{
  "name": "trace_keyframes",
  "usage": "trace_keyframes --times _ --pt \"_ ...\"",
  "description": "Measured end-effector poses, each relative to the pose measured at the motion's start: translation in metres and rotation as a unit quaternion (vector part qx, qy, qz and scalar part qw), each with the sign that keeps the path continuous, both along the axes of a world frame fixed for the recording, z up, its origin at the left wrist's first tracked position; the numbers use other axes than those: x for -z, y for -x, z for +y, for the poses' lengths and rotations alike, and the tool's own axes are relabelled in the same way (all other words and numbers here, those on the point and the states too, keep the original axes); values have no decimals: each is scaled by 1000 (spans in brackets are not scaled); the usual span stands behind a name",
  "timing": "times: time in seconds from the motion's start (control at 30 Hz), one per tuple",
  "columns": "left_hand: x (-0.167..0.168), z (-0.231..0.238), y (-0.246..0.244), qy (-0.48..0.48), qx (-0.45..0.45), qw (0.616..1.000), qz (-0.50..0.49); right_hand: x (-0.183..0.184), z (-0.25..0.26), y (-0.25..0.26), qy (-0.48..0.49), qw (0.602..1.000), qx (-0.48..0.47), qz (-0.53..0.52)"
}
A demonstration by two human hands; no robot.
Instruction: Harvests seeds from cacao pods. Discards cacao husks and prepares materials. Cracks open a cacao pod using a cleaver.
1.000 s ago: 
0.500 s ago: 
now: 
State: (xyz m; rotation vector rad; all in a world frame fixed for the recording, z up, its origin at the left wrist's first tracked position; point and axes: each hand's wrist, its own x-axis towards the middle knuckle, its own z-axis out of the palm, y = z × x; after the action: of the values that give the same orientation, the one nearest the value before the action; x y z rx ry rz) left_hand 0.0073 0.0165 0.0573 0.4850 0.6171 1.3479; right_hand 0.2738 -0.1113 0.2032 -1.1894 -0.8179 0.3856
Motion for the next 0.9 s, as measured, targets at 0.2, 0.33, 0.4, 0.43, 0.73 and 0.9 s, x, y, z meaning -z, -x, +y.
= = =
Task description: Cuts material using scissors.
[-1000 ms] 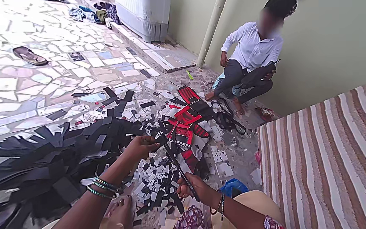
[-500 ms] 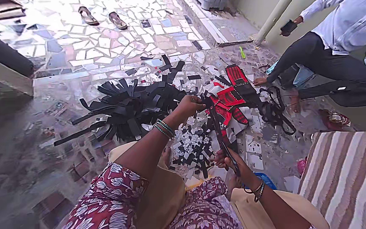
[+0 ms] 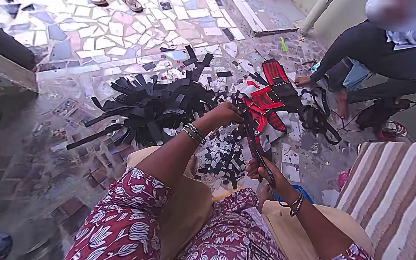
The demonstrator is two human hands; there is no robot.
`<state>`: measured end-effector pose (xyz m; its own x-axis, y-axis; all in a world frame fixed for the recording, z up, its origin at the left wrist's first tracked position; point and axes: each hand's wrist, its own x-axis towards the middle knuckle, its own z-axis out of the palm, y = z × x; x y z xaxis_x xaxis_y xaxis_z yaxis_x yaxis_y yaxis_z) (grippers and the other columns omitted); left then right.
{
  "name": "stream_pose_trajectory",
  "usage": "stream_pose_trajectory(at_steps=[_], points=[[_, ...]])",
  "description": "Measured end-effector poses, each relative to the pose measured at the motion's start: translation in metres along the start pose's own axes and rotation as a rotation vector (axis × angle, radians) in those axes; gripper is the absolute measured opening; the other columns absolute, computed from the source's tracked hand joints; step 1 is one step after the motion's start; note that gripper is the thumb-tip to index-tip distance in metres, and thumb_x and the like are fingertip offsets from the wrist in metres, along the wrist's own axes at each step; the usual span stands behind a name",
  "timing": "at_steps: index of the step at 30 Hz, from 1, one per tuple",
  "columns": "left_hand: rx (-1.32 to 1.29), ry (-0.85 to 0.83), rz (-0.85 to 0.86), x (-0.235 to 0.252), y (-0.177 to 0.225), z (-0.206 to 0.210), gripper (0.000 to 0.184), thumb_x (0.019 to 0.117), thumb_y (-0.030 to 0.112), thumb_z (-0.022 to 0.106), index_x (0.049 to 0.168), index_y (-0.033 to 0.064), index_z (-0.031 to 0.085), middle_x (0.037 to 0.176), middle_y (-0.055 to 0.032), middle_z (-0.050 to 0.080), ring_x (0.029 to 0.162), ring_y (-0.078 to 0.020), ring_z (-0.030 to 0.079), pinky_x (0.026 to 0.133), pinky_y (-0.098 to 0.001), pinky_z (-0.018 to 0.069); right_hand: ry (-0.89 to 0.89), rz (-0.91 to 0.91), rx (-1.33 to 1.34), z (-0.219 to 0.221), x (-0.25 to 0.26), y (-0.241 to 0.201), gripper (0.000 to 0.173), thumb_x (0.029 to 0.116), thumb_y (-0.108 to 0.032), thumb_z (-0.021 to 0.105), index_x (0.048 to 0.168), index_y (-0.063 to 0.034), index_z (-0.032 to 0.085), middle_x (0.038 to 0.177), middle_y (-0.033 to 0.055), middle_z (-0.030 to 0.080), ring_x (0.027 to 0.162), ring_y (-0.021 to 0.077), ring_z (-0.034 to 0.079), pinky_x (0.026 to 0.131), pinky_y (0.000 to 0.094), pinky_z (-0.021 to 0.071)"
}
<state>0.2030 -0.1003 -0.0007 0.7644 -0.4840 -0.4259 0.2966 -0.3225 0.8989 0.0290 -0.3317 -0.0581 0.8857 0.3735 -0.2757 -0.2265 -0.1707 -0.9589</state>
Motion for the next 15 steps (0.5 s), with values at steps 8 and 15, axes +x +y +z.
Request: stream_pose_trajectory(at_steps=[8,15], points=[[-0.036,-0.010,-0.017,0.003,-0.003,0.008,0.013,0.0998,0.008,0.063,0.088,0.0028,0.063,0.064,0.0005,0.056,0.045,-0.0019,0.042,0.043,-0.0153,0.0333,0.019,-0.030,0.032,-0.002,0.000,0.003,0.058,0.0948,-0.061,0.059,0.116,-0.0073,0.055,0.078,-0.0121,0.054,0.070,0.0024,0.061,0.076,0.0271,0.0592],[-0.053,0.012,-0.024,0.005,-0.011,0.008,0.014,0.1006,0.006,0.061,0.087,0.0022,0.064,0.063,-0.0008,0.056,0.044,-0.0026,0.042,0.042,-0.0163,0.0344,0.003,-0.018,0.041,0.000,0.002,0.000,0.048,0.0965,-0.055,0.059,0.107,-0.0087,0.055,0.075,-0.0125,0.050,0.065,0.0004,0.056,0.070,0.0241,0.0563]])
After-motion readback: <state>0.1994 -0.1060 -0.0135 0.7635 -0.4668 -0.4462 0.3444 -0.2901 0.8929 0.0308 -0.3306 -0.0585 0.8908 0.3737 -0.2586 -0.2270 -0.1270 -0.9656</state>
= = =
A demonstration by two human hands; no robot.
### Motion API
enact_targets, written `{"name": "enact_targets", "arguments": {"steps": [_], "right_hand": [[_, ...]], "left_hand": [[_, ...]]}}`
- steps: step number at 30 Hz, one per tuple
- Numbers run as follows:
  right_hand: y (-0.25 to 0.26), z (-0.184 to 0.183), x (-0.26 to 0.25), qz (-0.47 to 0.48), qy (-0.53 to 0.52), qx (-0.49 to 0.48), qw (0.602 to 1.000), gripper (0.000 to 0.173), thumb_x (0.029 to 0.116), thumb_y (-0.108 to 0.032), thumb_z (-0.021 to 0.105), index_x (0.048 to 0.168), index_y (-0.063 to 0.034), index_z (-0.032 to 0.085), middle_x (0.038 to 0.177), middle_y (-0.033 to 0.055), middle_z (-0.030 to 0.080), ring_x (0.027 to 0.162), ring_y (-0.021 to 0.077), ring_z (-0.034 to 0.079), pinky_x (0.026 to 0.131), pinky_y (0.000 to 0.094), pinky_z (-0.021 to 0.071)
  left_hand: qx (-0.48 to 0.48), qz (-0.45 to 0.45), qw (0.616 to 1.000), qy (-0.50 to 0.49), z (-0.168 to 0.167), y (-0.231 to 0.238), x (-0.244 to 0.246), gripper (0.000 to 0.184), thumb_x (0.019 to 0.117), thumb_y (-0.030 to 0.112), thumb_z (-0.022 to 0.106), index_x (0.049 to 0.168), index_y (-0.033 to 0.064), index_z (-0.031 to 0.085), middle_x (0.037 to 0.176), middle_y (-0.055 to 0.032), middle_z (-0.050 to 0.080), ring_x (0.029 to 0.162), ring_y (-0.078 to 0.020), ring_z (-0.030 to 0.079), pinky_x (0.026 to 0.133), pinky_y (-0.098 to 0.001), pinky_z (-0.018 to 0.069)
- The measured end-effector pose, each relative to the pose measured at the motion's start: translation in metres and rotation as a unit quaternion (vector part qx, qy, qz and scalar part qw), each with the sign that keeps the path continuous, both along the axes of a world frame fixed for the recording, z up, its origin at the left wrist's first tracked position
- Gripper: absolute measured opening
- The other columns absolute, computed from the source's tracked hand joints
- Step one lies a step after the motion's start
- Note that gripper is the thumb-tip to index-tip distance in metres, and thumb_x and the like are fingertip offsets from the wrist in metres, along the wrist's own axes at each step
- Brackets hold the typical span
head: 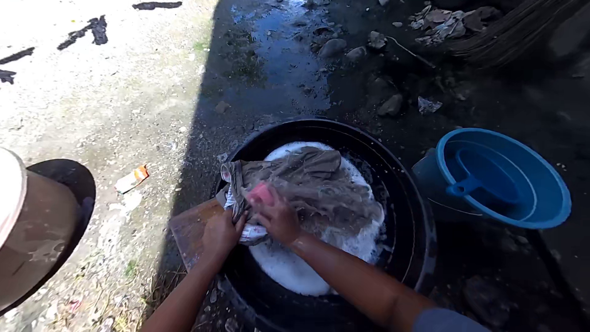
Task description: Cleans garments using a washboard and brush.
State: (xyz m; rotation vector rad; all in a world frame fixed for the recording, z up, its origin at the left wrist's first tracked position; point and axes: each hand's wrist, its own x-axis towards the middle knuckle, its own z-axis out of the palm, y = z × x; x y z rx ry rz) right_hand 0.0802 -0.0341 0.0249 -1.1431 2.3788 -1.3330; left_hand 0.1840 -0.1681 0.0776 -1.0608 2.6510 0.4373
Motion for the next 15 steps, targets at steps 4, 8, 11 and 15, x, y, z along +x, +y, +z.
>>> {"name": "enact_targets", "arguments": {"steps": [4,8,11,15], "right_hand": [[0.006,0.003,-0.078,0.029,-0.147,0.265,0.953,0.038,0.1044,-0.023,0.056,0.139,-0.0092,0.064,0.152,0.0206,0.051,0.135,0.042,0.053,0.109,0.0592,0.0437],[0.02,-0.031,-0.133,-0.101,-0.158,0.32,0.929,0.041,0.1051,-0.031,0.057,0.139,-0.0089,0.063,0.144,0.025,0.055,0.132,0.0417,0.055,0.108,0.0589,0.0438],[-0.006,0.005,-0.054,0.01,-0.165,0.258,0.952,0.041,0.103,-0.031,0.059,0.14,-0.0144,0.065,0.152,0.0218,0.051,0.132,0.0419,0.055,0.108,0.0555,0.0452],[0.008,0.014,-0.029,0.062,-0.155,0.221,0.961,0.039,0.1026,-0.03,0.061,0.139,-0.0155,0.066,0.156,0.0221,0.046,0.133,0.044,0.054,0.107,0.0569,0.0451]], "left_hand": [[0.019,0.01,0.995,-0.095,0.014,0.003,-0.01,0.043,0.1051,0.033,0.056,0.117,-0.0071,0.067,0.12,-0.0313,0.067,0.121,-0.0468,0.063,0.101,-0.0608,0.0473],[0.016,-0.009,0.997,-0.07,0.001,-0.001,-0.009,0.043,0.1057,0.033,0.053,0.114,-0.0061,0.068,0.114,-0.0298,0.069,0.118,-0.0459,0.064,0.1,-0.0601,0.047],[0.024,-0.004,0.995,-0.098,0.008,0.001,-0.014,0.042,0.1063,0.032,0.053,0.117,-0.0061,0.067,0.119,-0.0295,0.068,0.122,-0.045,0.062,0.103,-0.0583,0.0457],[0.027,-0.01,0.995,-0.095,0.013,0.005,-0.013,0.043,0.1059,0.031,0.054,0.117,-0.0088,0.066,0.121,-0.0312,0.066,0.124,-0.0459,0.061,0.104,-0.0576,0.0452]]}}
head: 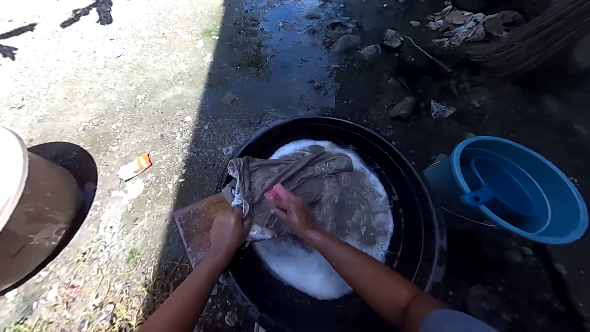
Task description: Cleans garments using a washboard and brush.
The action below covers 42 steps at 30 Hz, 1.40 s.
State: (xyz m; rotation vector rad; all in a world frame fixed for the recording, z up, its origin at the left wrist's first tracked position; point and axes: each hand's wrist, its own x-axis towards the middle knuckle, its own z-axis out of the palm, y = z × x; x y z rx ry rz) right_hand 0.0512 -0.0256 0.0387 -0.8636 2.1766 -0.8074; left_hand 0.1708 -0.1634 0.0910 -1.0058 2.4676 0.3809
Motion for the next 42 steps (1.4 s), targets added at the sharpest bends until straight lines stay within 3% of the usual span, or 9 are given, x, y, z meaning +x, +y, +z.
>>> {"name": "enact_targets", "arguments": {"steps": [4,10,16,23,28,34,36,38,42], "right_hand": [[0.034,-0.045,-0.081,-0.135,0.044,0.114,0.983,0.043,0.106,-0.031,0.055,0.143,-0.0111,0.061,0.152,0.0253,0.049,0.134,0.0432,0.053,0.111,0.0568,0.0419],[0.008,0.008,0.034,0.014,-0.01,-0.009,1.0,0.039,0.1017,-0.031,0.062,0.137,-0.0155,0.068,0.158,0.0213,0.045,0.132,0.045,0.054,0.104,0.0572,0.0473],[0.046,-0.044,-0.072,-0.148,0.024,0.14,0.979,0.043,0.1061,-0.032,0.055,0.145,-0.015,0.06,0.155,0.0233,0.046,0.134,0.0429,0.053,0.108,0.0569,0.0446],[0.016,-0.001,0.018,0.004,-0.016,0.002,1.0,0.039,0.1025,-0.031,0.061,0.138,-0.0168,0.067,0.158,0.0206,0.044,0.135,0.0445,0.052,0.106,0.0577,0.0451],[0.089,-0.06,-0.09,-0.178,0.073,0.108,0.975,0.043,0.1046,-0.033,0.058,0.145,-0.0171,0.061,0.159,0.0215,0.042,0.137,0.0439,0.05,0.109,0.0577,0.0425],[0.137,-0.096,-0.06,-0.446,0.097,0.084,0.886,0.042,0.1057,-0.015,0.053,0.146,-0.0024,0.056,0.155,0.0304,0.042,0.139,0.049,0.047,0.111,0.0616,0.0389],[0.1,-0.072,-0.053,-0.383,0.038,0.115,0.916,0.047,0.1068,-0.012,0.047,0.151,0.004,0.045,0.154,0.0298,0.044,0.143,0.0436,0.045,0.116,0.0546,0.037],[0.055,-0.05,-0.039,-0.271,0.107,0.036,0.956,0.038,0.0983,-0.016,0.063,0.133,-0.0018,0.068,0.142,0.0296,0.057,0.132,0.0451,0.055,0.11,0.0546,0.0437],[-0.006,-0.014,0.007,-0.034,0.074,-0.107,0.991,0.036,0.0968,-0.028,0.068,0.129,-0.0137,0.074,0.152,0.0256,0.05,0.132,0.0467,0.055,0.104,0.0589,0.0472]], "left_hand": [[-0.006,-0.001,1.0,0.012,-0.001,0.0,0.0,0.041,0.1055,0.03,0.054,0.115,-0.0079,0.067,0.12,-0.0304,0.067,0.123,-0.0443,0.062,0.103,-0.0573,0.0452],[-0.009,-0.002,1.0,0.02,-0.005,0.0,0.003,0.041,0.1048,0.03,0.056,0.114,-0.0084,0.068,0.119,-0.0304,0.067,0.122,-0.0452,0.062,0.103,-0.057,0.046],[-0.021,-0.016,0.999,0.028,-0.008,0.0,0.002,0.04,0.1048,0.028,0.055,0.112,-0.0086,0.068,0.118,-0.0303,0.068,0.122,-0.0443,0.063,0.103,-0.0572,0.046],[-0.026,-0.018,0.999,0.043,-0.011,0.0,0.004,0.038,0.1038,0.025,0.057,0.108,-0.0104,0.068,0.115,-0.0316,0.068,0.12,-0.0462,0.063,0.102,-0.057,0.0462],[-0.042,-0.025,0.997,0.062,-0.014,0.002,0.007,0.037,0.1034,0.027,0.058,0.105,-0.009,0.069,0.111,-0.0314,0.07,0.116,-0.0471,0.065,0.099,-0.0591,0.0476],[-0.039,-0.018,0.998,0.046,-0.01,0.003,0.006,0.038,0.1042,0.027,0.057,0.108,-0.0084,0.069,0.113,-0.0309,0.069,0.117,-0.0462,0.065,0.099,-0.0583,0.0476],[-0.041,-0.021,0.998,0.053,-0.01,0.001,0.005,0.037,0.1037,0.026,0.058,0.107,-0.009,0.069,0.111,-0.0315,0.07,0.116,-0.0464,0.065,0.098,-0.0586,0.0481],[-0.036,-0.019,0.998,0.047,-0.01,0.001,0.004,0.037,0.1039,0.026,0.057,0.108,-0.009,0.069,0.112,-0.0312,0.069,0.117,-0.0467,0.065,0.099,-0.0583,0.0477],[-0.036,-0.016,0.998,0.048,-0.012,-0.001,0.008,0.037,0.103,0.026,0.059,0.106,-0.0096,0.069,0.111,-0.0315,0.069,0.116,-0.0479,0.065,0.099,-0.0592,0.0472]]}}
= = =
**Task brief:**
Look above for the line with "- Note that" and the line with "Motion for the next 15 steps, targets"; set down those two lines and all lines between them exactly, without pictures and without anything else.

**Exercise output:**
- Note that gripper is the thumb-tip to index-tip distance in metres, and thumb_x and the like are fingertip offsets from the wrist in metres, along the wrist's own axes at each step
- Brackets hold the typical span
head: 
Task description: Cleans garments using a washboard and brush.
State: (xyz m; rotation vector rad; all in a world frame fixed for the recording, z up, its origin at the left wrist's first tracked position; point and axes: each hand's wrist, its own x-axis towards the middle knuckle, its own z-axis out of the palm, y = z × x; x y z rx ry rz) right_hand 0.0802 -0.0341 0.0249 -1.1431 2.3788 -1.3330; left_hand 0.1840 -0.1681 0.0776 -1.0608 2.6510 0.4373
Motion for the next 15 steps, targets at steps 4, 8, 11 and 15, x, y, z along +x, +y, +z.

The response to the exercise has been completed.